### Data to process

Content starts

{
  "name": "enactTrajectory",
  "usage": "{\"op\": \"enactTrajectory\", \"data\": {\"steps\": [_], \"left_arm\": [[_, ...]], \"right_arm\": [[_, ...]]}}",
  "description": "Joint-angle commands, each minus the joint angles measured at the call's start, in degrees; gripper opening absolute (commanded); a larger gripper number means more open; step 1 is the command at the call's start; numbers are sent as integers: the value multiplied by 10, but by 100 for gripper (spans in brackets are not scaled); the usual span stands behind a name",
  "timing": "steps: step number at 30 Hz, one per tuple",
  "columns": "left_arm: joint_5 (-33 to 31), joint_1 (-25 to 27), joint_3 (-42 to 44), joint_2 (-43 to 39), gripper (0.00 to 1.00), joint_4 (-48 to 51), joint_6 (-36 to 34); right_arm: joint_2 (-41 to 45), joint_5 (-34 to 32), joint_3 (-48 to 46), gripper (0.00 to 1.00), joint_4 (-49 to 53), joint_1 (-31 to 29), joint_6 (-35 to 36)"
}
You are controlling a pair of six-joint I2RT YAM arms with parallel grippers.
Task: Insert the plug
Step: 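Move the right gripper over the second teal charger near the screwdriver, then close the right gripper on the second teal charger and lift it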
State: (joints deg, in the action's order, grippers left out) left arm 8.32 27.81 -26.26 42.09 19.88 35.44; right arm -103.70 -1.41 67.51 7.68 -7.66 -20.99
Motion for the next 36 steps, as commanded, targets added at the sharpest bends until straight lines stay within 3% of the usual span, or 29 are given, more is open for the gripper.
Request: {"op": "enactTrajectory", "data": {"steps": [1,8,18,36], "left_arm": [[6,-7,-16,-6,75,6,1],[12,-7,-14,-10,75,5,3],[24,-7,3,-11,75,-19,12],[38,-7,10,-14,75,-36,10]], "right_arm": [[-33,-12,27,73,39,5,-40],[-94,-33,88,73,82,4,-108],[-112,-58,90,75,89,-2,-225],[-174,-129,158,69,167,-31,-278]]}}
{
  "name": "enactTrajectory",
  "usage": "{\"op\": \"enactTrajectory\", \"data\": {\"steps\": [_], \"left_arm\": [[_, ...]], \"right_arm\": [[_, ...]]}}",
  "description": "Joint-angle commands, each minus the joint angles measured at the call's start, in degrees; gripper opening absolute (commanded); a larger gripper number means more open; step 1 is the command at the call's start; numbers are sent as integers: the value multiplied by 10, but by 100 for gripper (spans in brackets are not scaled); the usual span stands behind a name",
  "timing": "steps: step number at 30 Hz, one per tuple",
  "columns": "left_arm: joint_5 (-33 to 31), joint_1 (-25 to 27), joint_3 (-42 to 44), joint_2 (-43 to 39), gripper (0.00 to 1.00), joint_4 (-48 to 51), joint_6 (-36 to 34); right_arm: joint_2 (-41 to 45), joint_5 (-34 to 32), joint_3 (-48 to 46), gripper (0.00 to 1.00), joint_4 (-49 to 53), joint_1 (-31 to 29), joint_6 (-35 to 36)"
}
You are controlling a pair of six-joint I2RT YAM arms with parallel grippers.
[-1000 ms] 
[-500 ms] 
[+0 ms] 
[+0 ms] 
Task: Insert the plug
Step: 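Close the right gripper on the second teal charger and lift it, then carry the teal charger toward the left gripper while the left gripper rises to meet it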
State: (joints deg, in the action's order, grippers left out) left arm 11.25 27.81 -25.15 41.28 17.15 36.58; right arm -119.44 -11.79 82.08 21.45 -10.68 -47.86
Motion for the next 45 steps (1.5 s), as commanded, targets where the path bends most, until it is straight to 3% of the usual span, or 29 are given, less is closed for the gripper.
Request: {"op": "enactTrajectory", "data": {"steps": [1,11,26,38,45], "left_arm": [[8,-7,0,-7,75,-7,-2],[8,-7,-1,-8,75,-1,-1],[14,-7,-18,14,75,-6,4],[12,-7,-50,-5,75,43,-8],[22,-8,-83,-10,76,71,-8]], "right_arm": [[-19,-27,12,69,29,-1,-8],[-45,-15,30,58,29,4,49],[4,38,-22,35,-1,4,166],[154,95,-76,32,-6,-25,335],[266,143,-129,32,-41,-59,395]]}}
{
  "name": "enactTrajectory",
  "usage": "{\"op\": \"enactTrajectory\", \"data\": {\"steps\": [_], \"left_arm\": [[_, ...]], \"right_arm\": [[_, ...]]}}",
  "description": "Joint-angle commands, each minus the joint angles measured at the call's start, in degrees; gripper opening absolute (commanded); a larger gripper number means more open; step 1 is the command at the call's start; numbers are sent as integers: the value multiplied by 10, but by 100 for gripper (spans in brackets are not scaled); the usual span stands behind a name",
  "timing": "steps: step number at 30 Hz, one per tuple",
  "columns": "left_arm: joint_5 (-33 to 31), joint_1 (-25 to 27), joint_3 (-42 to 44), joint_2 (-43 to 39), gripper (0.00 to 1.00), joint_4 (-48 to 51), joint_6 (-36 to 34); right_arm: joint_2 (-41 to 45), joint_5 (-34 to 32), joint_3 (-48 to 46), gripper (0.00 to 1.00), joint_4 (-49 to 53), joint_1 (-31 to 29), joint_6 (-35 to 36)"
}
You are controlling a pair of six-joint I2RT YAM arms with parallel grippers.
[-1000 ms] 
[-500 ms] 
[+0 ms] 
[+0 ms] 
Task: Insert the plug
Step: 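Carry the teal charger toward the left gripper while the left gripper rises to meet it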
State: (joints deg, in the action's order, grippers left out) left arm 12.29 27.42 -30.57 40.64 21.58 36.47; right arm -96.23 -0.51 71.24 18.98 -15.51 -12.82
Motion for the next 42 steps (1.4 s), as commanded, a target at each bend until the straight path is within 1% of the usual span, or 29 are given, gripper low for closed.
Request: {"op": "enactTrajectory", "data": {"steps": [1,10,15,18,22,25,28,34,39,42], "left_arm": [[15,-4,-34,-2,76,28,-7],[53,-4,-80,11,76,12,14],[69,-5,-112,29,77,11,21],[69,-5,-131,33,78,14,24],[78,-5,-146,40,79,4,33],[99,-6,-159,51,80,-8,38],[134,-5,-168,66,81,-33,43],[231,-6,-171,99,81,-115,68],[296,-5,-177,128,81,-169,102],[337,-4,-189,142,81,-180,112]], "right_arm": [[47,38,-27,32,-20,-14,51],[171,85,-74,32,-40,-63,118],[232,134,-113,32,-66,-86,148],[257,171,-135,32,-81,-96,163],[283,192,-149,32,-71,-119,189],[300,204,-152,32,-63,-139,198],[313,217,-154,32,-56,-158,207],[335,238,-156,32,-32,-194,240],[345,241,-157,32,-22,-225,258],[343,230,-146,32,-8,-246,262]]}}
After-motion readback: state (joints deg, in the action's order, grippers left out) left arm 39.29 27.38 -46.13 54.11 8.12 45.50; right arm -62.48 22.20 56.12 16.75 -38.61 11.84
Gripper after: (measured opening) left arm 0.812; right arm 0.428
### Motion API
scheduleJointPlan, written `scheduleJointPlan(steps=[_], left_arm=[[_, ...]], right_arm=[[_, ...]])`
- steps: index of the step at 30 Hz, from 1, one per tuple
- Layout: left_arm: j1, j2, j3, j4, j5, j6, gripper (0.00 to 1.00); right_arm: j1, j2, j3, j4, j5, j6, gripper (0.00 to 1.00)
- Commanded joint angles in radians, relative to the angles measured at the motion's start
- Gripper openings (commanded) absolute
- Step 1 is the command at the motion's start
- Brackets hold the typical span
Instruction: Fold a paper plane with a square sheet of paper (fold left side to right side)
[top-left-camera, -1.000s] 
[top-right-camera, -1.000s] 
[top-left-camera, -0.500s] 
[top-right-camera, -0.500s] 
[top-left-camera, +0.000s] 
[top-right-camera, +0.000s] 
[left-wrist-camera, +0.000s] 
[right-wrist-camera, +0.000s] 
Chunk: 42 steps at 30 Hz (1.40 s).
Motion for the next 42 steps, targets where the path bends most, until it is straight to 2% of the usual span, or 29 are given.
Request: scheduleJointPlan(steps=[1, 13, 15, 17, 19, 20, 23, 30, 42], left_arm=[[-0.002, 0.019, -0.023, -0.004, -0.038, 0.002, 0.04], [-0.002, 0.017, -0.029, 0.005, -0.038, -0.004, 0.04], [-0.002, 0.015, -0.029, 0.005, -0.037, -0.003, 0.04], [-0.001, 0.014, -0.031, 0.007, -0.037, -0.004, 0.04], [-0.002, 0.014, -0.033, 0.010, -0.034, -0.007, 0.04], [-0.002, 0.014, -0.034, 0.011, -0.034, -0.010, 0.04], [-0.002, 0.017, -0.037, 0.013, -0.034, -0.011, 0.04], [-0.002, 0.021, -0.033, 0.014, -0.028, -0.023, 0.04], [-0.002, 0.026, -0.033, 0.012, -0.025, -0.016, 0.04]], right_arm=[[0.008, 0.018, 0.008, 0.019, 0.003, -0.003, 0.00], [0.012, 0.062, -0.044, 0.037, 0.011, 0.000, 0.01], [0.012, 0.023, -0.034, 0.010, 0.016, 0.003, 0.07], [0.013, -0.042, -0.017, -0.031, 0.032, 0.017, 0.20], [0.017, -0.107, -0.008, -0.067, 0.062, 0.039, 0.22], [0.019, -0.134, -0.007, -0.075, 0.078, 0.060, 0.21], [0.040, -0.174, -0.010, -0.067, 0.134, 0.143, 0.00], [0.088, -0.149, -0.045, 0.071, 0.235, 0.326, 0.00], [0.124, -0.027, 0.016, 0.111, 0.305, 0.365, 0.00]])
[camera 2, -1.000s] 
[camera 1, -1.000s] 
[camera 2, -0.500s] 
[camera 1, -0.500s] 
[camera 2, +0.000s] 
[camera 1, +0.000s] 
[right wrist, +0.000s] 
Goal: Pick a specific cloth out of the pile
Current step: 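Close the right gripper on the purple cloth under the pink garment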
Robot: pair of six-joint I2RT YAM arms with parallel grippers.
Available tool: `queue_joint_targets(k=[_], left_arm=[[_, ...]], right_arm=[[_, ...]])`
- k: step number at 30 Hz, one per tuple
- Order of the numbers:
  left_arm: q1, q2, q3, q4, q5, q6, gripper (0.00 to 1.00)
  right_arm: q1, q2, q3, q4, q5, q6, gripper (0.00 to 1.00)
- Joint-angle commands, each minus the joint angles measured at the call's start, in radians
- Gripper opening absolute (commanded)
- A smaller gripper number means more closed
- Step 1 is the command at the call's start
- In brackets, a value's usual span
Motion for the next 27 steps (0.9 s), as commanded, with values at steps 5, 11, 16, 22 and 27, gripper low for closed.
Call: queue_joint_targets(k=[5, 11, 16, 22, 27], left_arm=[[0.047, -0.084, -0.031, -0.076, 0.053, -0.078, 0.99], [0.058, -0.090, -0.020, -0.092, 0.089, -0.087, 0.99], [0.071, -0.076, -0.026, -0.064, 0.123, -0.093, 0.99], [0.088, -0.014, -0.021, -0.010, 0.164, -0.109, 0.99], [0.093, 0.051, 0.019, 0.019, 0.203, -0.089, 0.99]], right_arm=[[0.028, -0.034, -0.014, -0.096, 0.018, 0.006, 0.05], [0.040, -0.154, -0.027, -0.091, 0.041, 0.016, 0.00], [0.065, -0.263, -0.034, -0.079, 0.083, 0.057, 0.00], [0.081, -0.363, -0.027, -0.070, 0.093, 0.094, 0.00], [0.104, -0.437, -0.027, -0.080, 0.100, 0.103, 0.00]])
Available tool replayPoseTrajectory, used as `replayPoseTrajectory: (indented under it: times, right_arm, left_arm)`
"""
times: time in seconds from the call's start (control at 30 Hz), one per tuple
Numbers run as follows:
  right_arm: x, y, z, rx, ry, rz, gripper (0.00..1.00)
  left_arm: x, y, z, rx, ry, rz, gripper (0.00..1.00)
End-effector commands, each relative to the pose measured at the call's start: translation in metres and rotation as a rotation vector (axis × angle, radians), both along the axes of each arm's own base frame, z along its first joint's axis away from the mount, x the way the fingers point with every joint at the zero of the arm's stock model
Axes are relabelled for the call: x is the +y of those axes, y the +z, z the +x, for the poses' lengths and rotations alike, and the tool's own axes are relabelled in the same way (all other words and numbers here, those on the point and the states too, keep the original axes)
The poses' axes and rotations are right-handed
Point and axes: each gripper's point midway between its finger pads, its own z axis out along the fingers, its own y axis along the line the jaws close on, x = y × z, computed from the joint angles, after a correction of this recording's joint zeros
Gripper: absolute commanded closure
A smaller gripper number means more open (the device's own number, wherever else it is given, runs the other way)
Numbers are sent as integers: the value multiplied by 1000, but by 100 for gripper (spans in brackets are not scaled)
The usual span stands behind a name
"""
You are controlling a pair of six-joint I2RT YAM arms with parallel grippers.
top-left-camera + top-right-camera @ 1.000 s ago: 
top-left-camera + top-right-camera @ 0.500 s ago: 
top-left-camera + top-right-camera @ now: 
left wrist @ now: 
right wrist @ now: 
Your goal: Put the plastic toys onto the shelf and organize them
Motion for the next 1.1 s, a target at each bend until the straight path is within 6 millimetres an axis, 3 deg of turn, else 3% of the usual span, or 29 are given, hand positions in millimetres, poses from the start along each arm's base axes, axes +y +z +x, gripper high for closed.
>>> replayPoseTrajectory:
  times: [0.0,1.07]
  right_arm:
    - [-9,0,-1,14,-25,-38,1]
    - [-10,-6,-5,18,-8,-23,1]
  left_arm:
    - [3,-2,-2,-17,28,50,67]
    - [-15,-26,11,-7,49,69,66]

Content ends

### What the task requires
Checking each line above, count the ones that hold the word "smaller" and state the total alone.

### Written response
2